Your objective: For every line in the material, produce an exact copy.

Provided material:
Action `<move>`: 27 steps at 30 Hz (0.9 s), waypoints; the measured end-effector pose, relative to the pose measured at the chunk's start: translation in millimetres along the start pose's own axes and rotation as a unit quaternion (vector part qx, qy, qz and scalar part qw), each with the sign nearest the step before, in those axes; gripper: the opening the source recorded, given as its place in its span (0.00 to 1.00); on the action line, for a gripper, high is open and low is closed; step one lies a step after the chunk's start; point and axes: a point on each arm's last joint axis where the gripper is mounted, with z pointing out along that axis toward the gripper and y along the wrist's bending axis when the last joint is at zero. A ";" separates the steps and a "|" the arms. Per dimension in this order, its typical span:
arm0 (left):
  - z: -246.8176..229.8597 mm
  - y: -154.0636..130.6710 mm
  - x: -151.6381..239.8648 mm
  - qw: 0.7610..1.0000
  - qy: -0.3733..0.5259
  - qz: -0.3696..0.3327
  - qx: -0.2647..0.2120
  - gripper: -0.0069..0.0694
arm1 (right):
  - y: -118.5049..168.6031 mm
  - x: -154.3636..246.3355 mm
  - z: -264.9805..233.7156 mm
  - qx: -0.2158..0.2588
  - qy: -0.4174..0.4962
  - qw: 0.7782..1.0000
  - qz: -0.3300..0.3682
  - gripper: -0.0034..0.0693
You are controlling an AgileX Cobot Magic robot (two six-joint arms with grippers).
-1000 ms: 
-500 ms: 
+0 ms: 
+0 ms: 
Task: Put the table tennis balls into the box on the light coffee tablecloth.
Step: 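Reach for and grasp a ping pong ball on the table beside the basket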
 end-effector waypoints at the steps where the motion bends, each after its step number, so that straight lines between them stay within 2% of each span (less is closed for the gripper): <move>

Response for this exercise:
Action `<move>`: 27 steps at 30 Hz (0.9 s), waypoints; the measured end-effector pose, relative to the pose measured at the chunk's start: translation in millimetres along the start pose's own axes and rotation as a unit quaternion (vector part qx, qy, qz and scalar part qw), each with the sign nearest the step before, in those axes; gripper: the opening the source recorded, given as its place in its span (0.00 to 1.00); on the action line, for a gripper, high is open and low is closed; step one lies a step after the chunk's start; point and axes: a point on each arm's last joint axis where the gripper is mounted, with z pointing out along that axis toward the gripper and y along the wrist's bending axis when the last joint is at zero. A ";" separates the steps and a "|" the arms. Per dimension in this order, its typical span:
arm0 (left):
  - z: -246.8176..229.8597 mm
  - y: -154.0636..130.6710 mm
  - x: -151.6381..239.8648 mm
  - qw: 0.7610..1.0000
  - qy: -0.3733..0.5259
  - qz: -0.3696..0.3327
  - qx: -0.2647..0.2120
  - gripper: -0.0069..0.0694
arm1 (right):
  - y: -118.5049..168.6031 mm
  - x: -154.3636..246.3355 mm
  - z: -264.9805..233.7156 mm
  - qx: -0.2158..0.2588
  - qy: -0.4174..0.4962
  - qw: 0.7782..1.0000
  - qz: -0.3300..0.3682
  - gripper: -0.0034..0.0693
You are controlling an AgileX Cobot Magic robot (two six-joint arms with grippers).
-1000 ms: 
-500 ms: 
+0 ms: 
+0 ms: 
Task: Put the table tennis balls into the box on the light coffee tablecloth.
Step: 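Reach for and grasp a ping pong ball on the table beside the basket
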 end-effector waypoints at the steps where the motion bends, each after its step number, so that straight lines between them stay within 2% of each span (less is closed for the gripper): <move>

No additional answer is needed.